According to the Fort Huachuca website, the military base is...

... a product of the Indian Wars of the 1870s and 1880s. In February 1877, Colonel August B. Kautz, commander of the Department of Arizona, ordered that a camp be established in the Huachuca Mountains....

In 1886, General Nelson A. Miles designated Fort Huachuca as his advance headquarters and forward supply base for the Geronimo campaign.

During World War II, the base trained the 92nd Infantry Division for assignment in the European war.

A new era began in 1954 when control passed to the Chief Signal Officer, who found the area and climate ideal for testing electronic and communications equipment. The importance of the fort in the national defense picture grew steadily from that moment. In 1967, Fort Huachuca became the headquarters of the U.S. Army Strategic Communications Command....

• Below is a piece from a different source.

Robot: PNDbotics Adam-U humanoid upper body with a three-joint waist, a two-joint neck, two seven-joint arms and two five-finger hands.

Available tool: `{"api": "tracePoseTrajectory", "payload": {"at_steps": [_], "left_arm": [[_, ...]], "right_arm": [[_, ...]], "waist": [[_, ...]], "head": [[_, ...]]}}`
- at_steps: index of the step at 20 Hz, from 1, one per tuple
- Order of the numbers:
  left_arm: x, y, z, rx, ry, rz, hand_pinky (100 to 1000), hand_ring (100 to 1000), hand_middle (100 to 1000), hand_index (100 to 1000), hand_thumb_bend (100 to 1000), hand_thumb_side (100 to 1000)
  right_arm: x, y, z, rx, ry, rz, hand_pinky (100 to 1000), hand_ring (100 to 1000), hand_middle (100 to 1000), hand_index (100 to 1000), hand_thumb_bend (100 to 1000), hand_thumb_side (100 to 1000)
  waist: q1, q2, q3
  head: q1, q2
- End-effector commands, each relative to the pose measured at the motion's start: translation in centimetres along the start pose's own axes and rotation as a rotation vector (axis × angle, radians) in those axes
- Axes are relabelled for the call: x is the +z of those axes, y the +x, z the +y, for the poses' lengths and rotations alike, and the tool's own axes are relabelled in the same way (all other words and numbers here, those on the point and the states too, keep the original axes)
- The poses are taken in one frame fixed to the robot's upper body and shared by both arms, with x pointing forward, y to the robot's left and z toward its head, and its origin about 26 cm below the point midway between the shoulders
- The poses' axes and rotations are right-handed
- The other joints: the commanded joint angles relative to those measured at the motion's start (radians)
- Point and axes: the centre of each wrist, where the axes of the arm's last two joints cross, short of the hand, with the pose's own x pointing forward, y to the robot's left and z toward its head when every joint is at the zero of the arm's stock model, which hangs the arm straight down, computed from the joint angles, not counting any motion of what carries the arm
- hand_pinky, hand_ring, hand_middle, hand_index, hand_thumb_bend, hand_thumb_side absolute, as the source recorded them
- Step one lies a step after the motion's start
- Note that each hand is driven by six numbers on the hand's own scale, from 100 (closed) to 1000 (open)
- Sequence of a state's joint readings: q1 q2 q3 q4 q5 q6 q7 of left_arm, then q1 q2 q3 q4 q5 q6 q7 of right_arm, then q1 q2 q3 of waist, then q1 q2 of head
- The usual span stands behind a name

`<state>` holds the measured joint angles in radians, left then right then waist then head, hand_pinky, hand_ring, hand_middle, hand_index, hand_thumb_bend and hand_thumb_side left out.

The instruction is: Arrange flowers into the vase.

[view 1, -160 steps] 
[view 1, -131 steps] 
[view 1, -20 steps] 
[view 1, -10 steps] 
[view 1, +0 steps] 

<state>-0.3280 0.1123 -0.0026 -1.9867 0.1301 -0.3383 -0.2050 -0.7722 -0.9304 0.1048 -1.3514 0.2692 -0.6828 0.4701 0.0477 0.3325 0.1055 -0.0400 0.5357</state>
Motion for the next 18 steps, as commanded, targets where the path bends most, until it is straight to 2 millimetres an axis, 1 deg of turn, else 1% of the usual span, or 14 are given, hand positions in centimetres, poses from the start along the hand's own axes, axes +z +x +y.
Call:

In October 1990, the post changed hands with the U.S. Army Training and Doctrine Command became the new host command; the U.S. Army Intelligence Center and Fort Huachuca now operates the post.

According to Cosmic Debris, the priests were attempting to deliver a letter to Major General Barbara Fast, who is currently the commanding general of the U.S. Army Intelligence Center and School (USAICS) at Ft. Huachuca. Vitale and Kelly were arrested for alleged trespassing, and for disobeying an officer's order. The priests, who have a history of civil disobedience actions, maintain they were not trespassing on base property at the time of their arrest. Vitale is being defended by Loyala University (New Orleans) law professor Bill Quigley, while Kelly is representing himself. C.D. continues:

While serving in Iraq, Fast was the head of intelligence for the U.S. command in Baghdad at the time that the worst abuses took place at Abu Ghraib.

Critics believed she should have been held partly accountable for the abuse. However, she was never charged or officially reprimanded. On 14 November 2006 human rights advocate and attorney Wolfgang Kaleck filed a high profile criminal complaint at the German Federal Attorney General (Generalbundesanwalt) against Donald Rumsfeld and several senior US officials including Barbara Fast for their involvement in alleged human rights violations at the Abu Ghraib prison in Iraq and at the prisoner detention facility at Guantanamo Bay. Kaleck filed the claim on behalf of eleven former prisoners at Abu Ghraib and Guantanamo.[2] However, legal scholars speculated shortly thereafter that the case has little chance of successfully making it through the German court system. [Link]

Government Tries to Limit Defense

According to a June 7, 2007 Sierra Vista Herald story on the case (linked in the Docudharma essay):

Kelly, Vitale and their supporters contend the trespassing and disobeying counts are basically insignificant misdemeanor charges, with them alluding at the time they were taken into custody they were not on post property but which fort officials claim is not true. The priests face a maximum of 10 months confinement if convicted of both charges. Both have served prison terms for other acts of civil disobedience....

Fort Huachuca and the Intelligence Center is the focal point of the priests’ defense because of their allegations of torture being taught on the post.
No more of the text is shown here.